=== Problem description ===
Pick out the lines below that contain the string "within" and copy them all.

=== Data extracts ===
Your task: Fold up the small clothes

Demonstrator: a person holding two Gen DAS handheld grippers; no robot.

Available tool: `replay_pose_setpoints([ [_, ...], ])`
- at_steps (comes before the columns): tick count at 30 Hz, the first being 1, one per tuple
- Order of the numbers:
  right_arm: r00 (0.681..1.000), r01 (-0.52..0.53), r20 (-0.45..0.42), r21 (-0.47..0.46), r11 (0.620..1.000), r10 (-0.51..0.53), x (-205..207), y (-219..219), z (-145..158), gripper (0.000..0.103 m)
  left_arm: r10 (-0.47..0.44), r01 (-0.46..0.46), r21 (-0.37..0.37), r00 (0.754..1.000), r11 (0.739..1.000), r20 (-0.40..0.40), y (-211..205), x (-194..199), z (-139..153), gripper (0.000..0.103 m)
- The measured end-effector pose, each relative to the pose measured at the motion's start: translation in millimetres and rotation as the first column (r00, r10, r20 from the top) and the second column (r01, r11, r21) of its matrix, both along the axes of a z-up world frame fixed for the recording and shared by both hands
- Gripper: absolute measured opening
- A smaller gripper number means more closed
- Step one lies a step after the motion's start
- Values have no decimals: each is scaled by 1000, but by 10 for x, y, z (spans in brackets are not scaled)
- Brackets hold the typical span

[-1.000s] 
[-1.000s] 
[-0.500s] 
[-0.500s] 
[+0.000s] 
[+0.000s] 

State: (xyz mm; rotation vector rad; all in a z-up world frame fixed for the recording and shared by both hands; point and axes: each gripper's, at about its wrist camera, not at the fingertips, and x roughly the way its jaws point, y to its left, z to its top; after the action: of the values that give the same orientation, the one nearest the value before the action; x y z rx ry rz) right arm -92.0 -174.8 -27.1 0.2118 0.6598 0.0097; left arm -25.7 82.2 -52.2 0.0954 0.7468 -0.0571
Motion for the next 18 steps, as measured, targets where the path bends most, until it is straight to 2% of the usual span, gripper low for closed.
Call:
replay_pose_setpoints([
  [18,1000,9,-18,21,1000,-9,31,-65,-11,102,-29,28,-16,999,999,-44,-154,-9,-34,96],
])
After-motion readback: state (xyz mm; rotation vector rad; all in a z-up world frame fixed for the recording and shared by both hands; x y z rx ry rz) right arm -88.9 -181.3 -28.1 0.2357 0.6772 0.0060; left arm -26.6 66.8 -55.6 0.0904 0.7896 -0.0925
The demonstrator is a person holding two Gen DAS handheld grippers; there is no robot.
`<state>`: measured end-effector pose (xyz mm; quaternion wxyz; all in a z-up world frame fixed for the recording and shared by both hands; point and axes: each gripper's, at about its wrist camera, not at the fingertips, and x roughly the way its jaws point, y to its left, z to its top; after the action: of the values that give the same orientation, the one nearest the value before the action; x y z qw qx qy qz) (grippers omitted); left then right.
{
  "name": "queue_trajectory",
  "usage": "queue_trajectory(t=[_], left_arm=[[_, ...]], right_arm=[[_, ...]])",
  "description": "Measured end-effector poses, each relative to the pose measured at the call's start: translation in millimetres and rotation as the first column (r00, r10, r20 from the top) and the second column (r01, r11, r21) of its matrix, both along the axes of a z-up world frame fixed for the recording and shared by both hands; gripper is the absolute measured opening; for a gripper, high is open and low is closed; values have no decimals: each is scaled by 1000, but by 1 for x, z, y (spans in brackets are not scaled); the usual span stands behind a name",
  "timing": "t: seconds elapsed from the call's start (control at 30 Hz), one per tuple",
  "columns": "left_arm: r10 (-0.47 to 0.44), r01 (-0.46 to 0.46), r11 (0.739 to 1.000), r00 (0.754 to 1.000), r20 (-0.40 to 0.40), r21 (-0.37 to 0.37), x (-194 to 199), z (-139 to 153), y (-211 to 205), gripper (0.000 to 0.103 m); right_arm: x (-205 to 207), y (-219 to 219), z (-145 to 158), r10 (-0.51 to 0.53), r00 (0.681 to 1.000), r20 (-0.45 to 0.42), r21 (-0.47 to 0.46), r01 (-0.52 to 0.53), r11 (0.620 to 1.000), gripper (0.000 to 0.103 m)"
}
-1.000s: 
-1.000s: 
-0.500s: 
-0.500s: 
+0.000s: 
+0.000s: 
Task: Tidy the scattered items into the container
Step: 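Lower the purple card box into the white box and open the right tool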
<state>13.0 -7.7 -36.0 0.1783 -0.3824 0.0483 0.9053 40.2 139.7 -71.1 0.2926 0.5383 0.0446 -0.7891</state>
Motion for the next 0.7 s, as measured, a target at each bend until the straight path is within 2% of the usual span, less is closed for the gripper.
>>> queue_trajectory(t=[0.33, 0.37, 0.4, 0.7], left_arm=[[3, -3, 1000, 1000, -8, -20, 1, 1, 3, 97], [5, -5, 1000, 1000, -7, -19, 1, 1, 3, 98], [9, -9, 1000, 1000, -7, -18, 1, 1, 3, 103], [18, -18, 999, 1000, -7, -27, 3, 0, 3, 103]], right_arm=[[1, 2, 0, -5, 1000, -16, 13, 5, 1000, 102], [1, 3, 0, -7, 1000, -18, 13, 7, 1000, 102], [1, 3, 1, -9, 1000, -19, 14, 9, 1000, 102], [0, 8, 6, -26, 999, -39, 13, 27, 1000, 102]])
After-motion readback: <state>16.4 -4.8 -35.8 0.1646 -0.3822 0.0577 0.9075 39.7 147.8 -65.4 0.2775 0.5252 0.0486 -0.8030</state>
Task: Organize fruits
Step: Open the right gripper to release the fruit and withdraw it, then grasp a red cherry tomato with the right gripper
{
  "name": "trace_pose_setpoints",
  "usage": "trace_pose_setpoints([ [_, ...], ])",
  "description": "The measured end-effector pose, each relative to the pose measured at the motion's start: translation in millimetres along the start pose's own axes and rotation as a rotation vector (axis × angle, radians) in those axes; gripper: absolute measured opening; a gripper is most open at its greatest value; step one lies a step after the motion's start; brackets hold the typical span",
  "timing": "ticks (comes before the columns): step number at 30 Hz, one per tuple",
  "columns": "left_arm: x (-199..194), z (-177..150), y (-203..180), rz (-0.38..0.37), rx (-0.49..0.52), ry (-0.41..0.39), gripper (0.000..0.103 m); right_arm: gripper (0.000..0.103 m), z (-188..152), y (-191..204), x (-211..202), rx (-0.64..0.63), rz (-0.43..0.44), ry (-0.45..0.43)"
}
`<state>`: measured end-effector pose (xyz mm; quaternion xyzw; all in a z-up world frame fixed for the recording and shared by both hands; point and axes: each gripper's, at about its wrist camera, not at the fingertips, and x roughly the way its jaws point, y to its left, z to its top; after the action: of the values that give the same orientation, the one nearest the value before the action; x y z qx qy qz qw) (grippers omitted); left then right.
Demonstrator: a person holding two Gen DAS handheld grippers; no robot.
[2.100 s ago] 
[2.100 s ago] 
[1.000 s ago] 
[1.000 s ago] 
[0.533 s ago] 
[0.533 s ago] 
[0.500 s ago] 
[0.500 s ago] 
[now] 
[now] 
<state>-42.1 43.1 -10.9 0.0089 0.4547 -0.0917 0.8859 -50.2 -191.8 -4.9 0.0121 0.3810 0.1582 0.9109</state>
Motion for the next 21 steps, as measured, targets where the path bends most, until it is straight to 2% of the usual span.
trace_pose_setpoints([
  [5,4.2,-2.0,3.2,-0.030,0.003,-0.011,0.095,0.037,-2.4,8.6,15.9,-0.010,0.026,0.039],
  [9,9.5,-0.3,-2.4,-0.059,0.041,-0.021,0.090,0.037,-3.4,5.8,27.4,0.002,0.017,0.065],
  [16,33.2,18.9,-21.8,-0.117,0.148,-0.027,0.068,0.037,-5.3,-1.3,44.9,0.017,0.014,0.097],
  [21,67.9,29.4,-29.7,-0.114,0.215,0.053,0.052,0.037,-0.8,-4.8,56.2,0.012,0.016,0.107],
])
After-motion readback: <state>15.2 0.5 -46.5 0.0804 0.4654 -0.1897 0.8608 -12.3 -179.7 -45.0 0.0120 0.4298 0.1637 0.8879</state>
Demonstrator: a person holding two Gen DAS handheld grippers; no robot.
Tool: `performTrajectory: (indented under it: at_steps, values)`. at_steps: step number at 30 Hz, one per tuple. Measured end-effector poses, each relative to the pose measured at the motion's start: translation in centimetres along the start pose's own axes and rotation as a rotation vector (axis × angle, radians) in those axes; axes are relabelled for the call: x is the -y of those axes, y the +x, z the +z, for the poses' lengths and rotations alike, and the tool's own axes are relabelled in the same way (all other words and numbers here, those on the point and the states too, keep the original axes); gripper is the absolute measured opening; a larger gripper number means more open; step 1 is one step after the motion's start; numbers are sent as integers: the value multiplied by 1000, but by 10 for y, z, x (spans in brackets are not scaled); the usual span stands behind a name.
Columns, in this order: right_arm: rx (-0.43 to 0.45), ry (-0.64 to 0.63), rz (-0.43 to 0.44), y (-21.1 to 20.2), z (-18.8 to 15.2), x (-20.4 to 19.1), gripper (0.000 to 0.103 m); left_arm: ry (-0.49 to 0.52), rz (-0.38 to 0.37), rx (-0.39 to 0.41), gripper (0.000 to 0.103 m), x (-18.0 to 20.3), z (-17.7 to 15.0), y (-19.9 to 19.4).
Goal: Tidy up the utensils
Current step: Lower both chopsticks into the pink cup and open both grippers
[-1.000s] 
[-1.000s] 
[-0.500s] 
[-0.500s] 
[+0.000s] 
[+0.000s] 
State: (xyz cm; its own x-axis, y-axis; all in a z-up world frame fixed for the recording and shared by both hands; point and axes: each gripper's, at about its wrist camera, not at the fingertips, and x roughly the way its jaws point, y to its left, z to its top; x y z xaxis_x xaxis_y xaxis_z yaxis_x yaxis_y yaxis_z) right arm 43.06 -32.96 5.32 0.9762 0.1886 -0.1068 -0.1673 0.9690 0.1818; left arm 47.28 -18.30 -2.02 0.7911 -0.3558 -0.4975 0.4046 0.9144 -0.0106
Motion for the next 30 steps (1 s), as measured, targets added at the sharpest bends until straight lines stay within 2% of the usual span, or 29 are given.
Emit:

=== Solved exercise ===
Motion for the next 0.7 s, as measured, a target at each bend until the straight path is within 2% of the usual span, less is closed for the gripper.
Motion for the next 30 steps (1 s), as measured, targets added at the sharpest bends until straight lines stay within 2% of the usual span, or 29 are given.

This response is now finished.